• [Exercise objective] Only the pictures are to be dropped; return all other data below exactly.

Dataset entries

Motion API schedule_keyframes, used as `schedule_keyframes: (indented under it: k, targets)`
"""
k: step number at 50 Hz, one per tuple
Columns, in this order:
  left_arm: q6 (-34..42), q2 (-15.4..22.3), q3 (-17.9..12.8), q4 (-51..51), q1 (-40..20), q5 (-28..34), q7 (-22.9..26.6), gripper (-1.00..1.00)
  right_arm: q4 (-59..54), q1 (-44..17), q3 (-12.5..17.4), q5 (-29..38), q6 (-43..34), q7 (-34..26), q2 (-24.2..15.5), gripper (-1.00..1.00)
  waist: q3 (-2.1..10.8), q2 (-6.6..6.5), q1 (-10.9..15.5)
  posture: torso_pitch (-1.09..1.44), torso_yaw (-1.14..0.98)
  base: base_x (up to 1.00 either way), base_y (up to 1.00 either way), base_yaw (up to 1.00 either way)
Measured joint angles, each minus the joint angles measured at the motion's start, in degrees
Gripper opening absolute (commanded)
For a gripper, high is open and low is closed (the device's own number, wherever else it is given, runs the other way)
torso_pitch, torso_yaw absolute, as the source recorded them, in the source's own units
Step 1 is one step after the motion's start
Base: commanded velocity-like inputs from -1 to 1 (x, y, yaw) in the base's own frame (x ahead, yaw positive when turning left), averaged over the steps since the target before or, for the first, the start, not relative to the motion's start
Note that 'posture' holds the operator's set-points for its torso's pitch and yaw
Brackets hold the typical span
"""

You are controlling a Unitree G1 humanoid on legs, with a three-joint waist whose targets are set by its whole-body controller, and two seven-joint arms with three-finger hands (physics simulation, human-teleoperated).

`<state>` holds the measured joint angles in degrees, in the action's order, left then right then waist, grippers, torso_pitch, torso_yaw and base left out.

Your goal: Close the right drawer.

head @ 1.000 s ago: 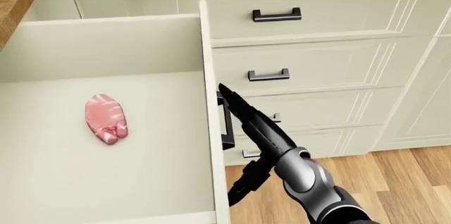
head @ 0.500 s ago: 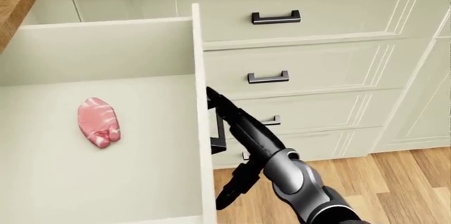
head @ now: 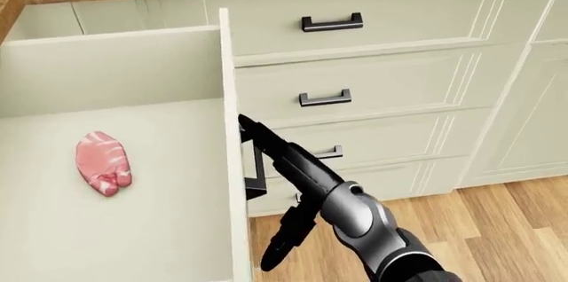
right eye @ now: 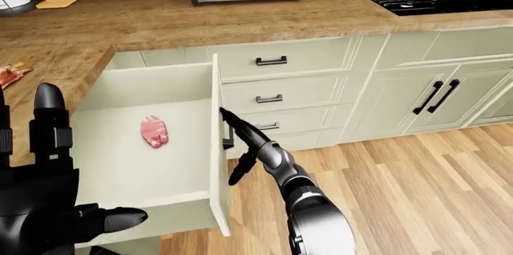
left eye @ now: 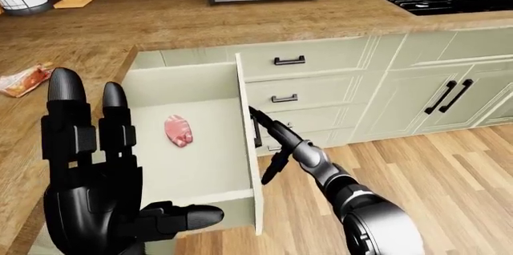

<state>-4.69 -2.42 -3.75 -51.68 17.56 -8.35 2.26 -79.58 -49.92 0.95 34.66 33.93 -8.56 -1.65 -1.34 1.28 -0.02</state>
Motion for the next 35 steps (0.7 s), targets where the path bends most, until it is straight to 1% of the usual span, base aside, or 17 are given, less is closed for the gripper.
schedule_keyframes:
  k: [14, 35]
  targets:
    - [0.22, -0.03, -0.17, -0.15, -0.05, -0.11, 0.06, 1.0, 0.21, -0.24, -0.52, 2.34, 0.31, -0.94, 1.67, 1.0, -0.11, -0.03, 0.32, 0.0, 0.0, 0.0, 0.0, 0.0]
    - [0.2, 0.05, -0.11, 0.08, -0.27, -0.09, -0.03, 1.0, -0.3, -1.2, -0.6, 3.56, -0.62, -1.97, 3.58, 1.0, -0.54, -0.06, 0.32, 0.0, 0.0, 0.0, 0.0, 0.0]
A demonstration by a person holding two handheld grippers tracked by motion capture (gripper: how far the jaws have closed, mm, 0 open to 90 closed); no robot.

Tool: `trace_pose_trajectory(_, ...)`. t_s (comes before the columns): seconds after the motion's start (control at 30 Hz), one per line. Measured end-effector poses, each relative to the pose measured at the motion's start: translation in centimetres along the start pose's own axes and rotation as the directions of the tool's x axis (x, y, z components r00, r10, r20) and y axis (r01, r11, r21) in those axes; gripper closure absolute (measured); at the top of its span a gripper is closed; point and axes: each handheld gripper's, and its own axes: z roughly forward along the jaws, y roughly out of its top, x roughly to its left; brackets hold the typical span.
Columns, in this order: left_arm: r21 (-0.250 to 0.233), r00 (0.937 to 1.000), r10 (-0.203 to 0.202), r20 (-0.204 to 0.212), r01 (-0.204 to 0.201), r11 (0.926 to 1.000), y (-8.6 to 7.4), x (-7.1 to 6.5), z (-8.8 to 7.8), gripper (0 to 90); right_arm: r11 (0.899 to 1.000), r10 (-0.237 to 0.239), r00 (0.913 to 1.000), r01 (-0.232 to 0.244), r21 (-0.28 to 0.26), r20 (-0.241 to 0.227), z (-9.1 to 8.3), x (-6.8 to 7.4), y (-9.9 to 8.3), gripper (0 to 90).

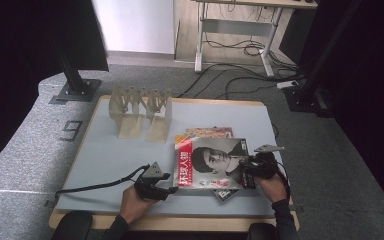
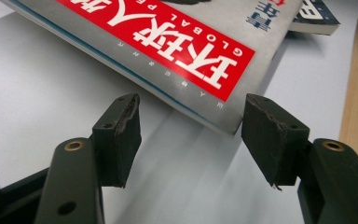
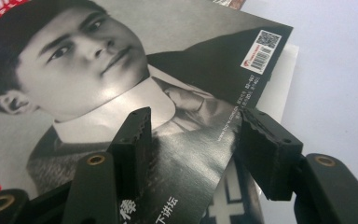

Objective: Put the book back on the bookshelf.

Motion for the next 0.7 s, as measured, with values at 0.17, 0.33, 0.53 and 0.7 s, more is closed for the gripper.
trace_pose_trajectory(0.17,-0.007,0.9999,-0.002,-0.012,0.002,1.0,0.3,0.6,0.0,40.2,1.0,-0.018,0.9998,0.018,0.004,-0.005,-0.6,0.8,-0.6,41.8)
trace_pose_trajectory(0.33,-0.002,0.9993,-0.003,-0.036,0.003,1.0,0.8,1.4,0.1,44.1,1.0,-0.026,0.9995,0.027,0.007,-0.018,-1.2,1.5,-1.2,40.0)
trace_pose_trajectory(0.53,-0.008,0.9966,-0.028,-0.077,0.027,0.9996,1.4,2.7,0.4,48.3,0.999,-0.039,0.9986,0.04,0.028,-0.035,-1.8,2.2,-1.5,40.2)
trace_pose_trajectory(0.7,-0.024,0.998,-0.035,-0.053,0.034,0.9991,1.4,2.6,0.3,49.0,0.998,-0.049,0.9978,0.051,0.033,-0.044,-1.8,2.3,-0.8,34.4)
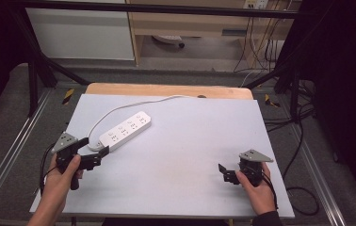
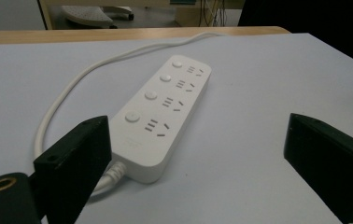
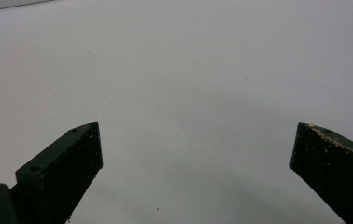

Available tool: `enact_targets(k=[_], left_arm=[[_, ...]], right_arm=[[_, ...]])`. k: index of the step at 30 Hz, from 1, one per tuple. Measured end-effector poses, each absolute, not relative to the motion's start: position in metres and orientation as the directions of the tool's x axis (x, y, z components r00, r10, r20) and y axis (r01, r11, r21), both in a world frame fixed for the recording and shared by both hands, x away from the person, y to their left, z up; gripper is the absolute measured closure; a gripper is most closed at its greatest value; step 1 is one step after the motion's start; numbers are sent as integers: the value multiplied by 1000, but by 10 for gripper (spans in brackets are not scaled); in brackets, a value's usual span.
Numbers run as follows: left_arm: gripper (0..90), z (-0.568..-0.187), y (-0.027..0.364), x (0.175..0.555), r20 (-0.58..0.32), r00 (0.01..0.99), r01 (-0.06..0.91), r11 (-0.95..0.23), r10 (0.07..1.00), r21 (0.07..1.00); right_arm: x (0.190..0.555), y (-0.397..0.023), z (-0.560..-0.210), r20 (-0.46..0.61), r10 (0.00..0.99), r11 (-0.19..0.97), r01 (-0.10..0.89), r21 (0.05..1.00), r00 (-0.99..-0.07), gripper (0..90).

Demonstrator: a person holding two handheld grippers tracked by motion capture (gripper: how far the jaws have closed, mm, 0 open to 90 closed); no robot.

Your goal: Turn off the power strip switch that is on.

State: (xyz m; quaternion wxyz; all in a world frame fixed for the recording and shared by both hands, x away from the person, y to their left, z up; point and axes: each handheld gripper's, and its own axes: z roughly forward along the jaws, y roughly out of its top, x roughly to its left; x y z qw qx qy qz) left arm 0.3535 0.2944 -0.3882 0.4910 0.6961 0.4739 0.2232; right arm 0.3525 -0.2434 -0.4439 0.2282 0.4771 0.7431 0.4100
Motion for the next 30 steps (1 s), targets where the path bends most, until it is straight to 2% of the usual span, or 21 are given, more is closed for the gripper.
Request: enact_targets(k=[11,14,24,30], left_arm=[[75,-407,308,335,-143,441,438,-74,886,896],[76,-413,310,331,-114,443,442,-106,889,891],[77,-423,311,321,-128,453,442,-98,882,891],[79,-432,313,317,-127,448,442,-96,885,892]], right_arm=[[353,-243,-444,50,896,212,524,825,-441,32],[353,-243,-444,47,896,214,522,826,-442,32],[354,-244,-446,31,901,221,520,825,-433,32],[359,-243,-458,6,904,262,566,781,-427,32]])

• [Result of the task]
Motion API schedule_keyframes, used as `schedule_keyframes: (indented under it: k, targets)`
"""
k: step number at 50 Hz, one per tuple
Columns, in this order:
  left_arm: q6 (-34..42), q2 (-15.4..22.3), q3 (-17.9..12.8), q4 (-51..51), q1 (-40..20), q5 (-28..34), q7 (-22.9..26.6), gripper (-1.00..1.00)
  right_arm: q4 (-59..54), q1 (-44..17), q3 (-12.5..17.4), q5 (-29..38), q6 (-43..34), q7 (-34..26), q2 (-24.2..15.5), gripper (-1.00..1.00)
  waist: q3 (-2.1..10.8), q2 (-6.6..6.5), q1 (-10.9..15.5)
  posture: torso_pitch (-1.09..1.44), torso_yaw (-1.14..0.98)
  base: base_x (up to 1.00 either way), base_y (up to 1.00 either way), base_yaw (up to 1.00 either way)
Measured joint angles, each minus the joint angles measured at the motion's start, in degrees
Gripper opening absolute (commanded)
For a gripper, high is open and low is closed (the device's own number, wherever else it is given, runs the other way)
torso_pitch, torso_yaw absolute, as the source recorded them, in the source's own units
Step 1 is one step after the motion's start
Base: commanded velocity-like inputs from -1 to 1 (x, y, yaw) in the base's own frame (x ahead, yaw positive when turning left), averaged over the steps since the target before or, for the first, the start, not relative to the motion's start
Note that 'posture' holds the operator's set-points for its torso's pitch and yaw
Brackets hold the typical span
"""

You are controlling a Unitree G1 humanoid on legs, with a three-joint waist whose targets are set by its whole-body controller, and two seven-joint arms with three-finger hands (physics simulation, human-teleoperated).

`<state>` holds the measured joint angles in degrees, in the action's order, left then right then waist, grippers, torso_pitch, torso_yaw and base left out.

Your goal: Close the right drawer.

head @ 1.000 s ago: 
head @ 0.500 s ago: 
head @ now: 
right eye @ now: 
left eye @ now: 

<state>-4.69 -2.42 -3.75 -51.68 17.56 -8.35 2.26 -79.58 -49.92 0.95 34.66 33.93 -8.56 -1.65 -1.34 1.28 -0.02</state>
Motion for the next 35 steps (0.7 s), targets where the path bends most, until it is straight to 1% of the usual span, base aside, or 17 are given, less is closed for the gripper.
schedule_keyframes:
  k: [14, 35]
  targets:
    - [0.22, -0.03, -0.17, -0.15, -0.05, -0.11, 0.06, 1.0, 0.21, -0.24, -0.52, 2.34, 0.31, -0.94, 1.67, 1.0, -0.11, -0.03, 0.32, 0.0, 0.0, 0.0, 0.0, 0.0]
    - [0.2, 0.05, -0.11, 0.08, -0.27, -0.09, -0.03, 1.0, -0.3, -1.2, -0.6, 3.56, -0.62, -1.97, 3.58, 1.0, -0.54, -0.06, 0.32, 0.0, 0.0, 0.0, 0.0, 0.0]
A demonstration by a person holding two handheld grippers tracked by motion capture (gripper: how far the jaws have closed, mm, 0 open to 90 closed); no robot.

Tool: `trace_pose_trajectory(_, ...)`. t_s (comes before the columns): seconds after the motion's start (control at 30 Hz), one per line. Measured end-effector poses, each relative to the pose measured at the motion's start: translation in centimetres along the start pose's own axes and rotation as the directions of the tool's x axis (x, y, z components r00, r10, r20) and y axis (r01, r11, r21) in those axes; gripper closure absolute (measured); at the top of its span a gripper is closed; point and axes: each handheld gripper's, and its own axes: z roughly forward along the jaws, y roughly out of its top, x roughly to its left; brackets hold the typical span.
Columns, in this order: left_arm: r21 (-0.250 to 0.233), r00 (0.937 to 1.000), r10 (-0.203 to 0.202), r20 (-0.204 to 0.212), r01 (-0.204 to 0.201), r11 (0.926 to 1.000), y (-8.6 to 7.4), x (-7.1 to 6.5), z (-8.8 to 7.8), gripper (0 to 90); right_arm: r11 (0.899 to 1.000), r10 (-0.237 to 0.239), r00 (0.913 to 1.000), r01 (-0.232 to 0.244), r21 (-0.28 to 0.26), r20 (-0.241 to 0.227), z (-9.1 to 8.3), x (-6.8 to 7.4), y (-9.9 to 8.3), gripper (0 to 90).


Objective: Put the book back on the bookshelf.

Motion for the next 0.7 s, as measured, with values at 0.17, 0.33, 0.53 and 0.7 s, more is closed for the gripper.
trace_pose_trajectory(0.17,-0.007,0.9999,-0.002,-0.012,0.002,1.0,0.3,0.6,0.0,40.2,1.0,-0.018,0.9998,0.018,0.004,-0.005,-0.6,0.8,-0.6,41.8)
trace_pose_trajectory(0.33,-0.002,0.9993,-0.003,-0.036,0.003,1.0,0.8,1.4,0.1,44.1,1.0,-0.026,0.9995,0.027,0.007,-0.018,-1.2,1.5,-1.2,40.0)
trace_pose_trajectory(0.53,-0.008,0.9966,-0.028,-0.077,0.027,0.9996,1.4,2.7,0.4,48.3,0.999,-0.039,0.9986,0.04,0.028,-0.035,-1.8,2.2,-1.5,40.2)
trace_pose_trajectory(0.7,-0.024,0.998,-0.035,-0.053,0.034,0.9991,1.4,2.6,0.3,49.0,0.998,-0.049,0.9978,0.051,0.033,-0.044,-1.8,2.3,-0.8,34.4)

Available tool: `enact_targets(k=[_], left_arm=[[_, ...]], right_arm=[[_, ...]])`. k: index of the step at 30 Hz, from 1, one per tuple. Measured end-effector poses, each absolute, not relative to the motion's start: position in metres and orientation as the directions of the tool's x axis (x, y, z components r00, r10, r20) and y axis (r01, r11, r21), both in a world frame fixed for the recording and shared by both hands, x away from the person, y to their left, z up; gripper is the absolute measured closure; a gripper is most closed at its greatest value; step 1 is one step after the motion's start; numbers are sent as integers: the value multiplied by 1000, but by 10 for gripper (spans in brackets are not scaled); in brackets, a value's usual span.
Numbers run as follows: left_arm: gripper (0..90), z (-0.568..-0.187), y (-0.027..0.364), x (0.175..0.555), r20 (-0.58..0.32), r00 (0.01..0.99), r01 (-0.06..0.91), r11 (-0.95..0.23), r10 (0.07..1.00), r21 (0.07..1.00); right_arm: x (0.190..0.555), y (-0.397..0.023), z (-0.560..-0.210), r20 (-0.46..0.61), r10 (0.00..0.99), r11 (-0.19..0.97), r01 (-0.10..0.89), r21 (0.05..1.00), r00 (-0.99..-0.07), gripper (0..90).

Demonstrator: a person holding two handheld grippers tracked by motion capture (gripper: how far the jaws have closed, mm, 0 open to 90 closed); no robot.

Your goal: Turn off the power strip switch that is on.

State: (xyz m; quaternion wxyz; all in a world frame fixed for the recording and shared by both hands, x away from the person, y to their left, z up; point and axes: each handheld gripper's, and its own axes: z roughly forward along the jaws, y roughly out of its top, x roughly to its left; x y z qw qx qy qz) left arm 0.3535 0.2944 -0.3882 0.4910 0.6961 0.4739 0.2232; right arm 0.3525 -0.2434 -0.4439 0.2282 0.4771 0.7431 0.4100
Motion for the next 30 steps (1 s), targets where the path bends most, until it is straight to 2% of the usual span, or 21 are given, more is closed for the gripper.
Request: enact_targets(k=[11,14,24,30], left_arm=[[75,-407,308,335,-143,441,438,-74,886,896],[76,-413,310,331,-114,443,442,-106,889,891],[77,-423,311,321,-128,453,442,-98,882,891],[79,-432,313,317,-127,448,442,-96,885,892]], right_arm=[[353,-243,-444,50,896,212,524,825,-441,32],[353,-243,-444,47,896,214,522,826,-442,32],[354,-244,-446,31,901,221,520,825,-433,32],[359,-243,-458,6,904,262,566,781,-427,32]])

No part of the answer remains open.